Give Yourself the Gift of Kicking Murphy Out For Good
Steven Briggs
4 min read
Financial peace of mind is a gift truly worth to give yourself.
This time of year, many people start considering vacation ideas and designs for the next year or a new TV or appliance for the home. It is understandable why people shop for these things this time of year. You’ve worked hard the whole year, there are holiday bonuses coming, you want to reward yourself and your family. There are many justifications for the spending. These justifications are met with encouragement; the holidays are when over 70% of consumer spending happens during the year, so substantial discounts lubricate the decision-making gears, removing resistance from buying.
Now, imagine owning a home and having a terrible storm come through your community. Your house is fine, but the roof is damaged, and after insurance you still have a bill of $5,000 to pay. Or you are driving and accidentally run over some debris on the road and you need to replace a couple of tires and a bent wheel, costing you another $600? What if you got sick and had to be out of work for an extended period of time, with medical bills and lost wages for a month or two to recover from your illness? Maybe the market hits an unexpected downturn, causing a layoff at your work, and unfortunately you are laid off.
How would you pay for it? Would you be able to pay in cash, or would you need to use a credit card or get a loan from a friend? If you have to borrow the money, how quickly could you pay it back? How much in interest would you be paying? If you had to withdraw money from a retirement account, think about the potential taxes and penalties you would be paying, let alone the lost growth of those assets.
Now, what would happen if two of these things happened within a month of each other? Or three? Or more? Without income, could you pay your monthly expenses? Put yourself in these shoes for a moment and be truly honest with yourself – would you be carrying debt, accruing interest, and stressing out as the costs mount?
If this sounds like you, I’ll be blunt – you need to get your priorities in order. You need to think about what being comfortable truly means. Is it about having the latest iPhone, Apple Watch, Nintendo Switch, or large-screen 4k television? Is is about going on an Instagram-inspired adventure costing you thousands of dollars? Or is comfort knowing that you have the resources to tackle any problem, any situation, and be able to afford it? Protecting yourself, protecting your family, maintaining a healthy and happy life, is far more important. When I question people about this, I never get argument about which someone would choose – a television or their child’s education, a new iPhone or having an extra $20,000 or more at retirement. And yet time and time again, we put what we want now ahead of what we will need later, and it kicks our butt over and over and over again.
Aren’t you tired of getting your butt kicked by Murphy rearing its ugly head in your life? If you are, I have a few thoughts for you on what to do with that holiday bonus.

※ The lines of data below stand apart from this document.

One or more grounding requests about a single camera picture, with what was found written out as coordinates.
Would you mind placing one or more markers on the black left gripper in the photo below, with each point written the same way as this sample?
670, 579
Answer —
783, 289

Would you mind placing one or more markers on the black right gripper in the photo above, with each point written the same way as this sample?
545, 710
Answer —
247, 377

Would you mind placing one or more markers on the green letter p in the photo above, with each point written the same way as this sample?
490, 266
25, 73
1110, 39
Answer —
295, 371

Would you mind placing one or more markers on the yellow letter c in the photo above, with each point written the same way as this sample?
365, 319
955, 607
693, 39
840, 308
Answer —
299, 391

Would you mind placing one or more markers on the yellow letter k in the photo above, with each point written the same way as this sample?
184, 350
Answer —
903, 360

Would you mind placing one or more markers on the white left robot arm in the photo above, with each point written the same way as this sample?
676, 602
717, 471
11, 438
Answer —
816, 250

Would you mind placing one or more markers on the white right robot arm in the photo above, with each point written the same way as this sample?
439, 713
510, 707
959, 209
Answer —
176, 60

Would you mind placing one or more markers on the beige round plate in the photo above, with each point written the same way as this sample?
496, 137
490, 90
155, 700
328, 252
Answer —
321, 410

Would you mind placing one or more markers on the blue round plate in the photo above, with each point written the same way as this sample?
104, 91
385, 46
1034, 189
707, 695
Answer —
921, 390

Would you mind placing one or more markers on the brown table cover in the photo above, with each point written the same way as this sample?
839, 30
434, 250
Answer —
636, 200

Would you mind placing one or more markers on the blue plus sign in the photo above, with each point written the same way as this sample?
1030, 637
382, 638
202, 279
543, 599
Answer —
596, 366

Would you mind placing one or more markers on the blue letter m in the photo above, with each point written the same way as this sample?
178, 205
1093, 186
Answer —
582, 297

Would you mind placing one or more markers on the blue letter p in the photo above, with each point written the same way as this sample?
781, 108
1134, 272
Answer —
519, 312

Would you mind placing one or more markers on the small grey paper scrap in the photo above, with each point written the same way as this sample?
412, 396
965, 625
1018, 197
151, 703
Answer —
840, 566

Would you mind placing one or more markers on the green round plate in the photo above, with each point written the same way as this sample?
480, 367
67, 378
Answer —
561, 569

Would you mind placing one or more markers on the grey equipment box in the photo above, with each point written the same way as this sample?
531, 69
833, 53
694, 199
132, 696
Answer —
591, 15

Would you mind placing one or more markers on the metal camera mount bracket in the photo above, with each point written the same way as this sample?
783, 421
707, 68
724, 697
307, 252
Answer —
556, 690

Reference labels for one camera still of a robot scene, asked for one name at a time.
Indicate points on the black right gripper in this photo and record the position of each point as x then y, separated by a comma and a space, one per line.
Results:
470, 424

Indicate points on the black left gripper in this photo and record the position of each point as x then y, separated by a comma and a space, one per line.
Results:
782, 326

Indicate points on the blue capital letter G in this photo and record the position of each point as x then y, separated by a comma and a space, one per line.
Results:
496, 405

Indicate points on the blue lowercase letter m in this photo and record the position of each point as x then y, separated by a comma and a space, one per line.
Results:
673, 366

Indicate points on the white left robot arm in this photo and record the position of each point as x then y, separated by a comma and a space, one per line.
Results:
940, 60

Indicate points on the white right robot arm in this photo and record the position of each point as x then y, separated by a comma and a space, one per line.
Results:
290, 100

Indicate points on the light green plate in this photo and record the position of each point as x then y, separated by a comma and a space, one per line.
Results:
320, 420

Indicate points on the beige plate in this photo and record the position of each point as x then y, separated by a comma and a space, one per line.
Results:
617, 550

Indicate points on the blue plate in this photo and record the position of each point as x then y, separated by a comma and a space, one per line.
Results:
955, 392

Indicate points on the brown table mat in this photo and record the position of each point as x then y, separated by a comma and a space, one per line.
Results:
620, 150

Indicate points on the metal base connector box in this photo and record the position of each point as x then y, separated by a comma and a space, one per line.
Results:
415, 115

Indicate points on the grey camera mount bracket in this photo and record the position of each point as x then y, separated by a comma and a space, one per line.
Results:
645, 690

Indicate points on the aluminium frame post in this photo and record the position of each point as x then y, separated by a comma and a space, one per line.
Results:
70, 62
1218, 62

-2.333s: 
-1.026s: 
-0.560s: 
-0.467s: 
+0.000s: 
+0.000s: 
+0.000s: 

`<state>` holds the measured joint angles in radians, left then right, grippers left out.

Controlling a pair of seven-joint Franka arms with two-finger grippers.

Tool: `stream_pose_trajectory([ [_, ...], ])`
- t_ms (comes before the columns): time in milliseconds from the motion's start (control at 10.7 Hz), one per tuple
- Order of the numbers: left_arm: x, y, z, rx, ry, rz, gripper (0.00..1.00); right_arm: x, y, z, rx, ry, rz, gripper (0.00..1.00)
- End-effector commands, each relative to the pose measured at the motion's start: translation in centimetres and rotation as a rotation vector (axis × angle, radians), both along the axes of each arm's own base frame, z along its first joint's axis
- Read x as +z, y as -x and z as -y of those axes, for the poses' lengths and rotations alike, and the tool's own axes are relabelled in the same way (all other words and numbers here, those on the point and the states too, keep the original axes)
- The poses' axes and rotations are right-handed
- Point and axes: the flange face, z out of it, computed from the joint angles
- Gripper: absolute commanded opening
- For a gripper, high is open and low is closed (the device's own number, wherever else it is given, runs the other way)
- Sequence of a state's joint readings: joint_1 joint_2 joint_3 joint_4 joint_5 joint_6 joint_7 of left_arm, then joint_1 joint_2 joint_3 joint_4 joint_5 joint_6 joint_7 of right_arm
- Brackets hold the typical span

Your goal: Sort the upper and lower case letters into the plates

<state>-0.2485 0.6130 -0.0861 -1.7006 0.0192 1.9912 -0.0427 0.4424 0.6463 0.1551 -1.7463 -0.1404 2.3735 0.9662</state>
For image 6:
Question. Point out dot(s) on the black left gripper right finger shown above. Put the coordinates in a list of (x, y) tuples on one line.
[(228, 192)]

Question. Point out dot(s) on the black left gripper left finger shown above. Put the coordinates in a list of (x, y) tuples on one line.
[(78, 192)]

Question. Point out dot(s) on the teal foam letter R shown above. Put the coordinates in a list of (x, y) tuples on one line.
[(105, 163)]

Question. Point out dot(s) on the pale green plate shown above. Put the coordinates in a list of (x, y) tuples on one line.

1. Take that holiday bonus and instead of spending it, save it in your emergency fund. Your emergency fund should be 3-6 months of expenses – not income, but expenses. The idea here is that even if jobs are cut, wages are cut, the market drops and bad things happen, the regular expenses of your household are covered for an extended period of time.
2. When you buy gifts, be deliberate about how much you want to spend, on whom, for what. This means being brutally honest about not just what you can pay for, but what you can actually afford to give. No family member or friend should ever want to see you financially suffer just to hand out bigger gifts. It is not worth it. You are worth it to be disciplined about this.
3. A recent study from Virginia Tech talks about the “paradox of gift giving” – that more isn’t always better. Better to give one concentrated gift than a number of small gifts – the value of the one gift is perceived to be greater than what opening lots of small things feels like, because we remember the lows of the small gifts, not the highs of the bigger ones.
4. When saving for your emergency fund, do not try to get cute with it putting it into a risk-exposed asset like stocks or bonds. Your emergency fund is meant to defend you from life risk, so it is counterintuitive to expose it to risk. A combination of checking and/or high interest savings is fine, so long as it is easy and immediate to access and doesn’t require selling an asset to do so. As you build wealth, your emergency fund will represent a very small portion of your overall assets. Being clever can threaten the integrity of those savings.
Murphy never schedules in advance, and never forewarns us when it wants to rear its ugly head in and cause pain and suffering to ourselves, our families, and our finances. By giving yourself the gift of an emergency fund at 100%, you won’t take away the pain of writing the check when something breaks or goes wrong. But you will be able to sleep very well at night, knowing that even if that happens, you can cover it without taking on debt and without worrying if something else goes wrong tomorrow. That’s a very liberating and valuable gift if you ask me.